Directions:
Please, without any pictures, set down exactly the part of the listing below that opens with the line containing "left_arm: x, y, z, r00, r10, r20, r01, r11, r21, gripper" and closes with the line containing "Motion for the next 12".

Data supplied:
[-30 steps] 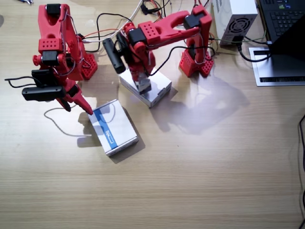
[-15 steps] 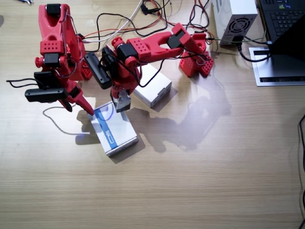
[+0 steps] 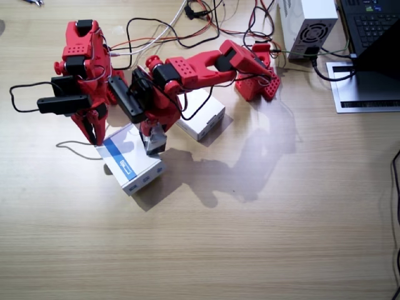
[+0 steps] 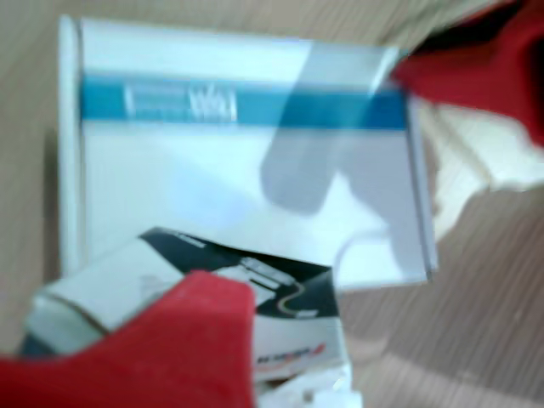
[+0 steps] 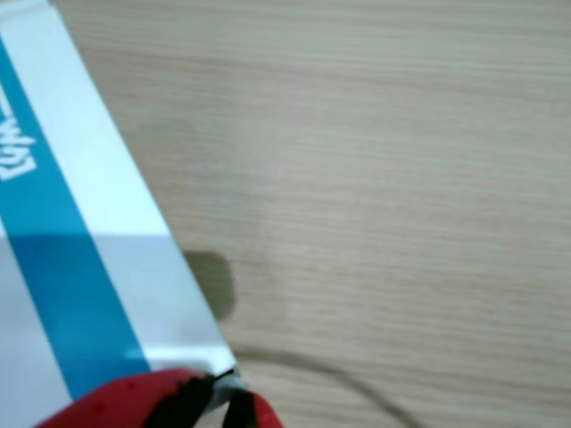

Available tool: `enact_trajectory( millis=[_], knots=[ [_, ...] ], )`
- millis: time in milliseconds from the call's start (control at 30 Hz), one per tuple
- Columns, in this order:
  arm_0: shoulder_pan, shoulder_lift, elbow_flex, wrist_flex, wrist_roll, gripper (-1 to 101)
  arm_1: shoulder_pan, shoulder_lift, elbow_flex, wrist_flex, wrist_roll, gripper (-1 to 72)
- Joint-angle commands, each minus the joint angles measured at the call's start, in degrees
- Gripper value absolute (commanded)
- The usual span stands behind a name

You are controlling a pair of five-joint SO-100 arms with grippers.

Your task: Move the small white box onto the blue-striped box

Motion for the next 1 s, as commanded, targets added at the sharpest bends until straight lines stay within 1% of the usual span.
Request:
enact_trajectory(
  millis=[0,33,100,167,233,300,400,433,467,533,600,667,767,833,967],
  knots=[
    [-1.14,7.91,-6.33,1.49,0.97,19,-10.2,1.32,-2.64,1.05,5.98,0.2],
    [-1.05,7.47,-6.42,1.49,0.88,19,-12.13,1.32,-6.59,1.85,7.82,0.2],
    [-1.05,6.33,-5.63,1.49,0.53,18,-13.54,0.79,-16.0,2.99,10.9,0.2],
    [-0.88,5.54,-4.31,1.49,0.44,18,-12.74,-2.81,-22.85,3.08,11.6,0.2],
    [-1.14,4.57,-3.78,1.49,0.62,17,-8.35,-5.01,-26.1,2.81,9.58,0.2],
    [-1.23,3.78,-2.99,1.49,0.62,17,-2.37,-4.83,-22.32,-0.26,6.77,0.2],
    [0.18,3.08,2.64,1.49,0.09,16,6.15,1.23,-4.13,-7.73,0.0,0.2],
    [0.35,2.11,4.13,1.49,-0.26,15,8.61,1.32,0.53,-11.16,-1.58,0.2],
    [0.44,1.49,6.15,1.49,-0.35,14,11.16,-0.35,1.67,-12.92,-2.55,0.2],
    [0.62,0.53,10.55,1.49,-1.23,13,12.83,-0.09,1.67,-12.83,-2.9,0.2],
    [0.97,-1.41,13.89,1.49,-1.14,13,12.66,-0.09,1.67,-12.92,-2.81,0.2],
    [1.58,-3.16,15.38,1.49,-0.97,19,11.78,-0.09,1.67,-12.48,-2.2,0.2],
    [2.72,-1.76,16.08,1.49,-1.67,27,10.99,-0.09,1.67,-10.28,-3.16,0.2],
    [3.43,2.99,16.35,1.49,-1.23,33,12.13,-0.09,1.67,-10.2,-4.13,0.2],
    [7.21,16.26,20.3,1.49,-0.62,37,12.66,-0.26,1.67,-9.93,-4.66,0.2]
  ],
)
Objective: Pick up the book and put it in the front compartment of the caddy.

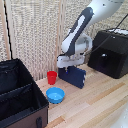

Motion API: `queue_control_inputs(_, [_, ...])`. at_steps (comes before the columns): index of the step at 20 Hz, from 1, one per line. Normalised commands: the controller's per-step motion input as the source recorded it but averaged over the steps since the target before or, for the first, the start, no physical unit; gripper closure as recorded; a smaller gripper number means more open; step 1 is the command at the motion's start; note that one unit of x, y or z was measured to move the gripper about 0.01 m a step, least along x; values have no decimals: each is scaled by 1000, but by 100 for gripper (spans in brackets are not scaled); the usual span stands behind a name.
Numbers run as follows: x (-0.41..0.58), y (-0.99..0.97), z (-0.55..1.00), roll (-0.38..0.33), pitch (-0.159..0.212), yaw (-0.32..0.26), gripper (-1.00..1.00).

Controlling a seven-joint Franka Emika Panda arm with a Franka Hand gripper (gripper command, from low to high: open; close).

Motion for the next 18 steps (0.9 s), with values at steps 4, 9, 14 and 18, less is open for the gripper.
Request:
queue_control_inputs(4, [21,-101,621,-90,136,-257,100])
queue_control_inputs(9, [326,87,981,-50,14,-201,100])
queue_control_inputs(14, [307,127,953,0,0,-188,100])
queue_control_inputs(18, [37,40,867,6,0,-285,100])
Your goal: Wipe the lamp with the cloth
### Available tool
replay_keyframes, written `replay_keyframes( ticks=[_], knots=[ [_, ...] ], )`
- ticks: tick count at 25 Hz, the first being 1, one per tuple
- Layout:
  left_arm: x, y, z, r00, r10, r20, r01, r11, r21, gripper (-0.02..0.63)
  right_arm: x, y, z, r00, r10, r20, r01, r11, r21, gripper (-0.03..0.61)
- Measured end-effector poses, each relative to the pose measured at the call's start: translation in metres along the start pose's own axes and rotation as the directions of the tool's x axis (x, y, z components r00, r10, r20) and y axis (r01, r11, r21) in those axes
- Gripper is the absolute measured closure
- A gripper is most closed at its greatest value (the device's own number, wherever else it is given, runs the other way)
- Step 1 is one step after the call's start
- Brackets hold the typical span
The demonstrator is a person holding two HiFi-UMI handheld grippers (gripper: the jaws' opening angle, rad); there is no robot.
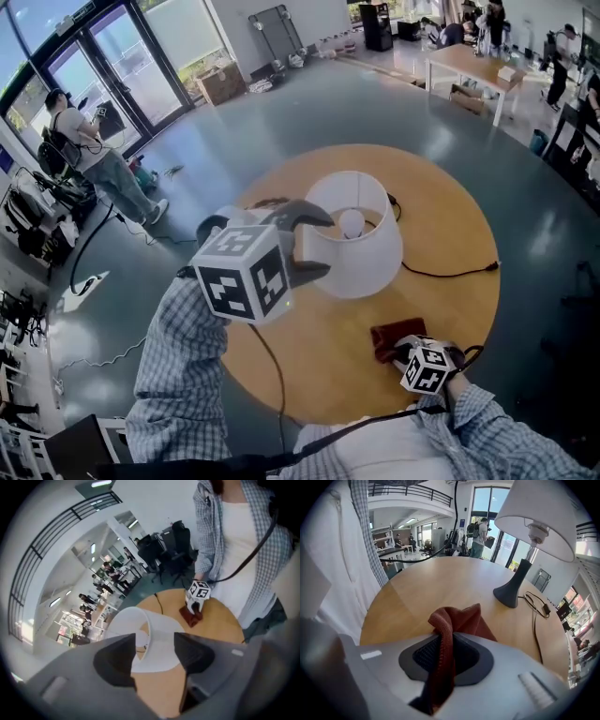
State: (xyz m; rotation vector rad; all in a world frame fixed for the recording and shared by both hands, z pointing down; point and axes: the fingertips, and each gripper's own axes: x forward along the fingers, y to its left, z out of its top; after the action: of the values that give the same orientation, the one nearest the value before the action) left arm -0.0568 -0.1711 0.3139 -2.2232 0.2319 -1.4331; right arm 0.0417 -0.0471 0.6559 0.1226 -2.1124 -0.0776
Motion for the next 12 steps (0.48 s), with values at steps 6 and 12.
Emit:
replay_keyframes(
  ticks=[6, 12],
  knots=[
    [0.030, 0.003, -0.005, 0.987, -0.125, -0.102, 0.130, 0.990, 0.048, 0.365, 0.001, -0.002, 0.001, 1.000, 0.002, 0.005, -0.002, 1.000, 0.014, 0.513],
    [0.038, -0.006, -0.005, 0.971, -0.226, -0.083, 0.225, 0.974, -0.020, 0.457, -0.001, -0.002, 0.001, 1.000, -0.002, 0.017, 0.001, 0.999, 0.035, 0.512]
  ],
)
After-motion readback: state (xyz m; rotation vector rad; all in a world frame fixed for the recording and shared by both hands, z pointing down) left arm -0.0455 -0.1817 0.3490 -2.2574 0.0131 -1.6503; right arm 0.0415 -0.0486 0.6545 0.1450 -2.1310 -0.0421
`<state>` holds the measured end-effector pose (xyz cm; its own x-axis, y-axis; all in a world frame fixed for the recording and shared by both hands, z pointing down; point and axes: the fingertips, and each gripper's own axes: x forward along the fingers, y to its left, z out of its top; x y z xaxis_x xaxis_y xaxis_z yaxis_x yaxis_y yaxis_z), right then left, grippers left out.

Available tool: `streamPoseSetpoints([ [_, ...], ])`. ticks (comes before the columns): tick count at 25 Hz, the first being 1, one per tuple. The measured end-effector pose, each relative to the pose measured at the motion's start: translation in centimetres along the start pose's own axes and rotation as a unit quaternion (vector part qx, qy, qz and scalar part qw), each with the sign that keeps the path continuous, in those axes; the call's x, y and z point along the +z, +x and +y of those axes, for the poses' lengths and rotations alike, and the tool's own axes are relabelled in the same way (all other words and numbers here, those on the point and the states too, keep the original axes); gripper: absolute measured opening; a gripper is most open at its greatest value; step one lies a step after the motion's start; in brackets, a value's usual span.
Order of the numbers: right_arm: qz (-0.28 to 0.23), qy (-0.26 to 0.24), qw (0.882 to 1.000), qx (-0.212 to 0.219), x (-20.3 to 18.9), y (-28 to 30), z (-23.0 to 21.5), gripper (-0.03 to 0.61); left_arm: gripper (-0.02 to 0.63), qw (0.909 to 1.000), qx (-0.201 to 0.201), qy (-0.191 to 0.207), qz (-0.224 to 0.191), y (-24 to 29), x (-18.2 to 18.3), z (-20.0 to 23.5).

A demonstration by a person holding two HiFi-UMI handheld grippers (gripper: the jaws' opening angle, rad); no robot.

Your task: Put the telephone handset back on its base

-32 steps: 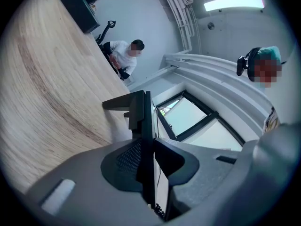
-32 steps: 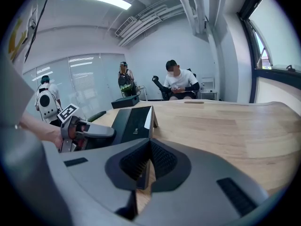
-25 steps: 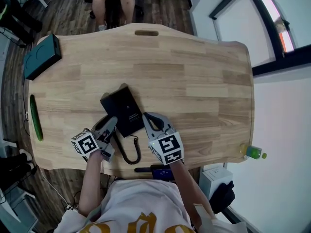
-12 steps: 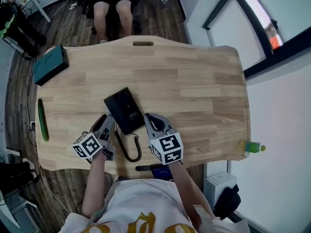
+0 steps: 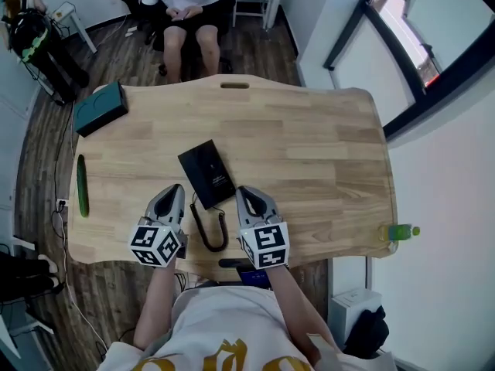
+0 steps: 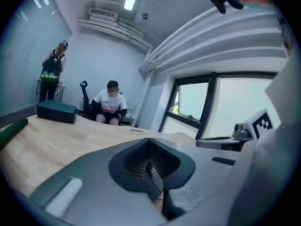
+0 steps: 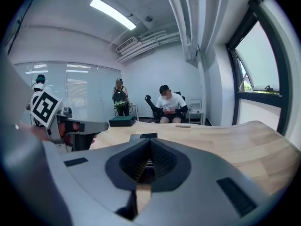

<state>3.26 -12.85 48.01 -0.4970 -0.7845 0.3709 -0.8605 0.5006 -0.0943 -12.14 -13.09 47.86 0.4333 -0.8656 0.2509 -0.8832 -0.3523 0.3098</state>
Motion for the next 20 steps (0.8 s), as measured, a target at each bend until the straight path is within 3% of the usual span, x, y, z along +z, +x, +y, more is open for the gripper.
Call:
streamPoseSetpoints([
  [5, -0.043, -0.015, 0.999, -0.002, 2.0, -2.3, 1.3, 0.003, 0.003, 0.9999, -0.006, 0.006, -0.012, -2.0, 1.5, -1.6],
  [9, -0.046, -0.03, 0.998, -0.019, 2.4, -3.7, 1.2, 0.003, 0.003, 0.9998, 0.001, -0.01, -0.019, -3.0, 1.5, -1.6],
  [15, -0.054, -0.03, 0.998, -0.027, 2.4, -5.3, 0.9, 0.003, 0.003, 0.9993, 0.029, 0.018, -0.012, -3.8, 1.2, -1.6],
  [20, -0.052, -0.026, 0.998, -0.027, 2.0, -5.6, 1.0, 0.003, 0.003, 0.9995, 0.029, 0.006, -0.009, -4.2, 0.8, -1.5],
])
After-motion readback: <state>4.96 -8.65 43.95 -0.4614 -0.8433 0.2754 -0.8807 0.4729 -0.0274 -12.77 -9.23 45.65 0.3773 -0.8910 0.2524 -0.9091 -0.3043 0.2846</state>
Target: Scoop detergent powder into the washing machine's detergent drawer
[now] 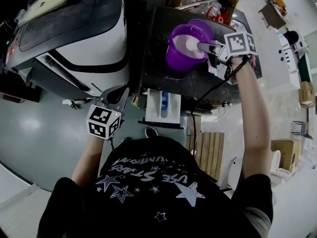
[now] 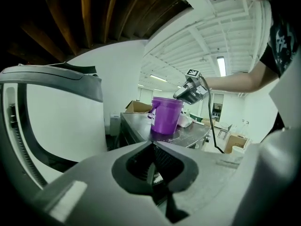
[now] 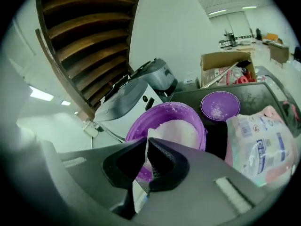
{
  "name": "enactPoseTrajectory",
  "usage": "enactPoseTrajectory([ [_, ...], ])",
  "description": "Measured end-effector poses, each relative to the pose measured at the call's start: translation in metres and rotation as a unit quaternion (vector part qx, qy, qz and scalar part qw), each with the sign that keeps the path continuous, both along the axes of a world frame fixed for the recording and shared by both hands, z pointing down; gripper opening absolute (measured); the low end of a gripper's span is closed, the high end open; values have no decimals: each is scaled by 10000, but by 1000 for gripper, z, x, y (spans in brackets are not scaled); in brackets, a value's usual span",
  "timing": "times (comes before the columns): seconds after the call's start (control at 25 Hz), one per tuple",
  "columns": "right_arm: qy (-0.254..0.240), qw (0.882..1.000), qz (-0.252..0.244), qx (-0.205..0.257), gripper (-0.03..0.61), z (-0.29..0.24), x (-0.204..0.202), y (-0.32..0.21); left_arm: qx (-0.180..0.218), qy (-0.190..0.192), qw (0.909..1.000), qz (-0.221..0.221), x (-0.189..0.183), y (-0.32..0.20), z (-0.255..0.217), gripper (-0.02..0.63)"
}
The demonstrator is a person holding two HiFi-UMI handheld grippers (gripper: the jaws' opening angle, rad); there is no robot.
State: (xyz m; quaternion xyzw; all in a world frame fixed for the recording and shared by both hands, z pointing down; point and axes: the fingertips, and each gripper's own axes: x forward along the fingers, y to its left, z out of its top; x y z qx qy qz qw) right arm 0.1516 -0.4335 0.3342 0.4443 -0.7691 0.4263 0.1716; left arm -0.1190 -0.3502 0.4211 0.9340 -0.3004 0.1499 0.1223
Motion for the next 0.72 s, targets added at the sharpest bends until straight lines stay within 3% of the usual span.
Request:
enactPoseTrajectory([
  [0.24,-779,9941,531,542,37,-13,0,18,-55,-31,9996,273,4,3,5,2],
  [0.48,-1735,9746,1056,944,37,-32,-5,44,-99,-82,9982,590,12,13,8,2],
  [0.72,-2409,9548,1190,1268,37,-36,-23,84,-174,-145,9965,807,15,26,15,2],
])
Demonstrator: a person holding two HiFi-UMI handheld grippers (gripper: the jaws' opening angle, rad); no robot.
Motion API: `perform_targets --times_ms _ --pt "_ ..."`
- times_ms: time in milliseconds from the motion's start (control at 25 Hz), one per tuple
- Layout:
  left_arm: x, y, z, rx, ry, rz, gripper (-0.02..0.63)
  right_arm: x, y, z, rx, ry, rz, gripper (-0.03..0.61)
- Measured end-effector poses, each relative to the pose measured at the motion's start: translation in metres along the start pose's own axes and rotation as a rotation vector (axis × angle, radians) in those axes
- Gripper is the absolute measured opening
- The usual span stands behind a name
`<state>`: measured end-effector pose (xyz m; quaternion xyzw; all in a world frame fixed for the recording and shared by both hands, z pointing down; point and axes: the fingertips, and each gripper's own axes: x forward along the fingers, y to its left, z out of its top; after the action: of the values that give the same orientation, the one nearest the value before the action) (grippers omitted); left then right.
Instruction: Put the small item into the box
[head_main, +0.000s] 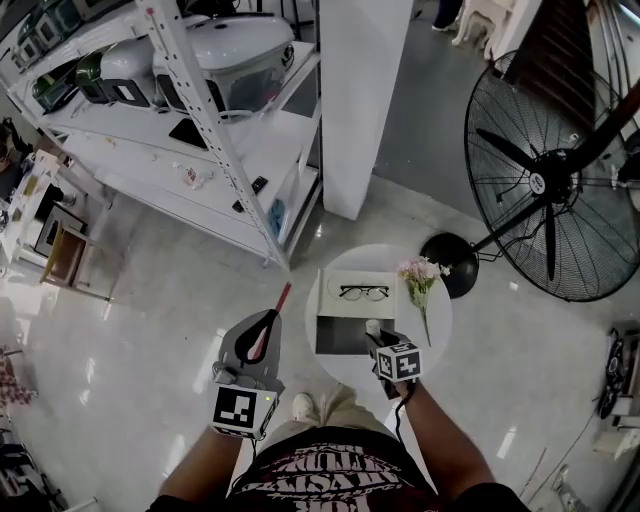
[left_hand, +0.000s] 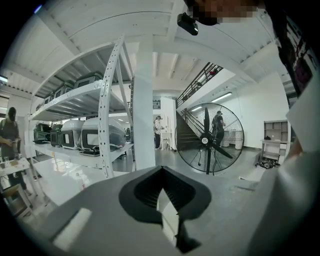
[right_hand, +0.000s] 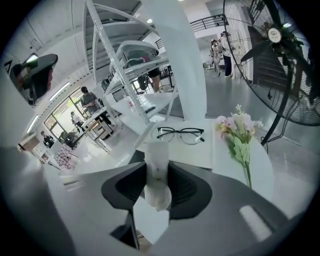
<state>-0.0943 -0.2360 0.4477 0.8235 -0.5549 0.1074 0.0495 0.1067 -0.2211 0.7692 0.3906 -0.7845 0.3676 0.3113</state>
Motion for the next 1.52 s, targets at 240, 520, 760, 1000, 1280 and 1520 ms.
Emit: perform_targets --times_ms 240,520,760,1000,1280,1520 --pt "-0.012 0.004 -0.004 0.003 0.054 0.024 0.0 0.018 -0.001 -0.011 -0.006 0.04 -0.012 0.161" --pt "-0.024 0.008 -0.005 0.007 0.034 0.021 0.0 0.012 -0.001 -0.01 -0.055 0.021 -0.056 0.236" --pt "-0.028 0.004 0.014 0.02 -0.026 -0.01 0.0 -0.022 0.002 -0.011 -0.02 -0.033 -0.066 0.236" --pt "-0.035 -0.005 0.02 -0.007 -0.044 -0.07 0.0 -0.077 0.018 0.005 -0.045 -0.167 -0.133 0.115" --pt "-0.046 -0.006 0.025 -0.016 -0.079 -0.106 0.0 -0.135 0.054 0.032 -0.068 -0.345 -0.184 0.026" --pt "-0.058 -0.003 0.03 -0.002 -0.104 -0.13 0.0 -0.182 0.092 0.057 -0.093 -0.465 -0.171 0.026"
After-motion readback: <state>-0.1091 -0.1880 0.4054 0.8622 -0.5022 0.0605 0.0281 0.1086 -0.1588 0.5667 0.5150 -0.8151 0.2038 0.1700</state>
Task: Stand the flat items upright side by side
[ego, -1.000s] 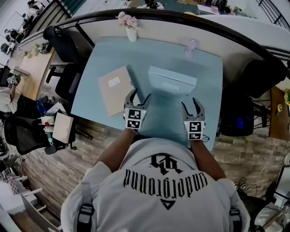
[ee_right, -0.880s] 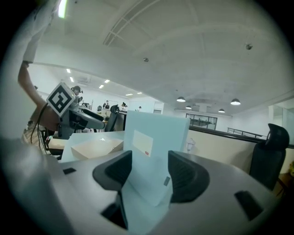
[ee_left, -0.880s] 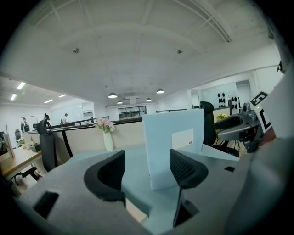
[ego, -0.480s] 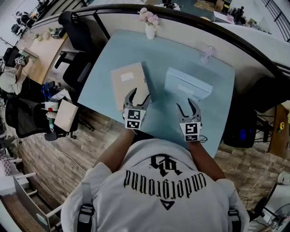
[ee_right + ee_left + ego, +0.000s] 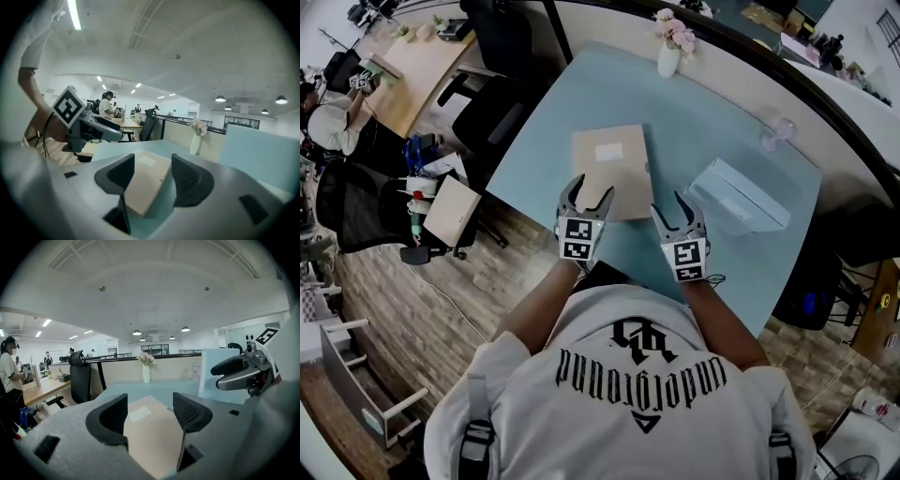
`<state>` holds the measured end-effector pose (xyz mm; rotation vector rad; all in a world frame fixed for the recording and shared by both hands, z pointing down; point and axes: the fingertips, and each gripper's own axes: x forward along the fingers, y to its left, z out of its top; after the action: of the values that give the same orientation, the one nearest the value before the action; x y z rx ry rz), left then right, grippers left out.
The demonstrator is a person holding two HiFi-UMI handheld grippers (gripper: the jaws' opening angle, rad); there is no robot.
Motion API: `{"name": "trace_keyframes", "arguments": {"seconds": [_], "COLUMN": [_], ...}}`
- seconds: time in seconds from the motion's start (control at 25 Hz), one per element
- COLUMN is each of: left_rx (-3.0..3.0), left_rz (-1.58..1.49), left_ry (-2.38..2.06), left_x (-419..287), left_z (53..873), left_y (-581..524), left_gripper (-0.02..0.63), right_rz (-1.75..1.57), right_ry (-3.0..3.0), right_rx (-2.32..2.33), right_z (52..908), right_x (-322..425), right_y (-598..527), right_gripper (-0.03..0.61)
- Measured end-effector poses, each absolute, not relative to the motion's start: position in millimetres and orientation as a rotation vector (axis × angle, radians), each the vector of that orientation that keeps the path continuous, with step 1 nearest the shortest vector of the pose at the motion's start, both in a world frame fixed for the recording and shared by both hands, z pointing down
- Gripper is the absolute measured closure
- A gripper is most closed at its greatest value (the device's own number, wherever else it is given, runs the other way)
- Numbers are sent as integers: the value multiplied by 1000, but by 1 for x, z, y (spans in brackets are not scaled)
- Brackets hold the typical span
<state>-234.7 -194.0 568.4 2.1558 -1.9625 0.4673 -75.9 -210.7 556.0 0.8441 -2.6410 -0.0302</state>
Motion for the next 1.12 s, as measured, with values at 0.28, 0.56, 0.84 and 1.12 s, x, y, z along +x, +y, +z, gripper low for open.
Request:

Result for this exercise:
  left_arm: x, y, z, r00, r10, r20, r01, r11, r21, gripper (-0.02..0.63)
  right_arm: x, y, z, r00, r10, r20, r01, r11, r21, gripper (-0.03..0.61)
- Measured end-effector poses, each relative to the pose measured at the call's start: translation in metres along the start pose's own axes and rotation as the directions of the tool's x axis (x, y, z components r00, r10, r20) and y axis (r01, r11, r21) in those axes
- Gripper is the absolute measured closure
- A gripper is most closed at its greatest value (the device's own number, wherever else it is given, runs the other way)
- Step 1 is one step after the call's start
- Brackets hold the typical span
The demonstrator is a person holding two HiFi-UMI handheld grippers (gripper: the jaws' opening angle, rad); there is no robot.
State: (xyz m; rotation vector rad; all in a world frame fixed for the recording and shared by both hands, z pointing down; point and axes: the fingertips, and each gripper's own axes: x forward along the fingers, y to its left, z out of its top; after the action: of the values that give the same orientation, the one nearest the value before the action) left arm -0.0568 -0.1711 0.3139 -2.2232 0.2319 -1.4331; right arm 0.0417 -0.0471 0.6559 0.1226 -2.1124 -0.0776
Motion for the next 12 steps (0.48 s), with values at steps 6 and 12.

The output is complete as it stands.